Exercise directions | Going line by line through the records below, count those with the word "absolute" and give only the count.

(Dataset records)
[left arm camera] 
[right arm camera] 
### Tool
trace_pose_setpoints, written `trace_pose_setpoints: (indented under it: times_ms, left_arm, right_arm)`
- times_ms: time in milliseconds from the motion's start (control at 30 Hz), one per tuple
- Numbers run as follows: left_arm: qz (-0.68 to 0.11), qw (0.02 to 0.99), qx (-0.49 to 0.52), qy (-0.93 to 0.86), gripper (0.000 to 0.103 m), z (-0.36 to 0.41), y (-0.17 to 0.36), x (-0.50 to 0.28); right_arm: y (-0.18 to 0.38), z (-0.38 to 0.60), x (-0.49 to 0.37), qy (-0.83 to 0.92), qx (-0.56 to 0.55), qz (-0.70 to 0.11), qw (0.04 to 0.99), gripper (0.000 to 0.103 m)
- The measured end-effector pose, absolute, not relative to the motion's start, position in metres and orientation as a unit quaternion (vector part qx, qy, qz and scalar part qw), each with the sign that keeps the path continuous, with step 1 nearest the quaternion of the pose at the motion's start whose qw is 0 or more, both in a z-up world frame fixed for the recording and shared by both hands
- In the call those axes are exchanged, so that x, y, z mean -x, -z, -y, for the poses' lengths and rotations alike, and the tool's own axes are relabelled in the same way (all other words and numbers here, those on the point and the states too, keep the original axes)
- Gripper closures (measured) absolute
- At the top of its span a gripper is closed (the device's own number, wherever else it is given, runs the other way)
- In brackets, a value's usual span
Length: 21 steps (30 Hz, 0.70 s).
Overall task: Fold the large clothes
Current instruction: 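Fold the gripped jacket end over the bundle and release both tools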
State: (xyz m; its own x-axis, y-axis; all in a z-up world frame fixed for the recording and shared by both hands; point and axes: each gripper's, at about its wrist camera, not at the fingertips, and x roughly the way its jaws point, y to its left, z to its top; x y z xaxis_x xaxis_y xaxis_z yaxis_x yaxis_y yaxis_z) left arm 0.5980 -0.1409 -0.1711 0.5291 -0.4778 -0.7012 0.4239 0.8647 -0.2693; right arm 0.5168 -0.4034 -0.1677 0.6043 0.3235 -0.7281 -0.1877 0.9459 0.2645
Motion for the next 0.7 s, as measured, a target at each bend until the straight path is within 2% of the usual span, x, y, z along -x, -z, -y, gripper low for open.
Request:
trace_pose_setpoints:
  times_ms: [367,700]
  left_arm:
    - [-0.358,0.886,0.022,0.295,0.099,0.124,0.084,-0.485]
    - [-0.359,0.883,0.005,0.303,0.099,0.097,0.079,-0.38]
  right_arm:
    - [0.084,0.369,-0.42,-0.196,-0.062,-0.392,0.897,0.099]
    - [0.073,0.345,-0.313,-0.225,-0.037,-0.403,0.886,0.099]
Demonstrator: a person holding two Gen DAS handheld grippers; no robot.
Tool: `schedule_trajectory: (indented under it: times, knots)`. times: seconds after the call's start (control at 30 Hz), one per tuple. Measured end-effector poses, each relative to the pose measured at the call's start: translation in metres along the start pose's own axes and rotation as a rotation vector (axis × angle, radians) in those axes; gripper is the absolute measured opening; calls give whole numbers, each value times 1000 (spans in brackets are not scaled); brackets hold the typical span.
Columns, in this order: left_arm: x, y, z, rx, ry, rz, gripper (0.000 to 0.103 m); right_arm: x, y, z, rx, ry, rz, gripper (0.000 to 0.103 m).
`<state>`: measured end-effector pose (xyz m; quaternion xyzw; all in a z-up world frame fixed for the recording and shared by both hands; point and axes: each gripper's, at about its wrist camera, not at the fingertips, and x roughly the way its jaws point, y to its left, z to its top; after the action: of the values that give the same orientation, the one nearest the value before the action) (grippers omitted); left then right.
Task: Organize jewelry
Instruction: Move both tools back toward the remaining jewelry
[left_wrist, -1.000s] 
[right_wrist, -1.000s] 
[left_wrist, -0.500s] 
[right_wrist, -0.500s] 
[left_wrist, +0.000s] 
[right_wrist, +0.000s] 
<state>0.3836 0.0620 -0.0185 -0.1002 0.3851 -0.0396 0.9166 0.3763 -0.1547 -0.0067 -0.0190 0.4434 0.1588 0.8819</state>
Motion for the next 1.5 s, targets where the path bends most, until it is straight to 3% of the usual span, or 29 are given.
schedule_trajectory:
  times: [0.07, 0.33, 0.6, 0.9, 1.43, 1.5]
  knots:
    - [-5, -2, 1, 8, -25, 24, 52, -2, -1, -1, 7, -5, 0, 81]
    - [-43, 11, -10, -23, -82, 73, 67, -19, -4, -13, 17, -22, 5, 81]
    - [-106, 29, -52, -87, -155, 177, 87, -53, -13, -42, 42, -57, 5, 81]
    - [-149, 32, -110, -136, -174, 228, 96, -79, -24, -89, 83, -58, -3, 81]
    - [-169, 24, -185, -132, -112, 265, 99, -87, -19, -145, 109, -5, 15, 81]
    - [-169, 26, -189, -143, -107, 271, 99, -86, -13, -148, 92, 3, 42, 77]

Result | 3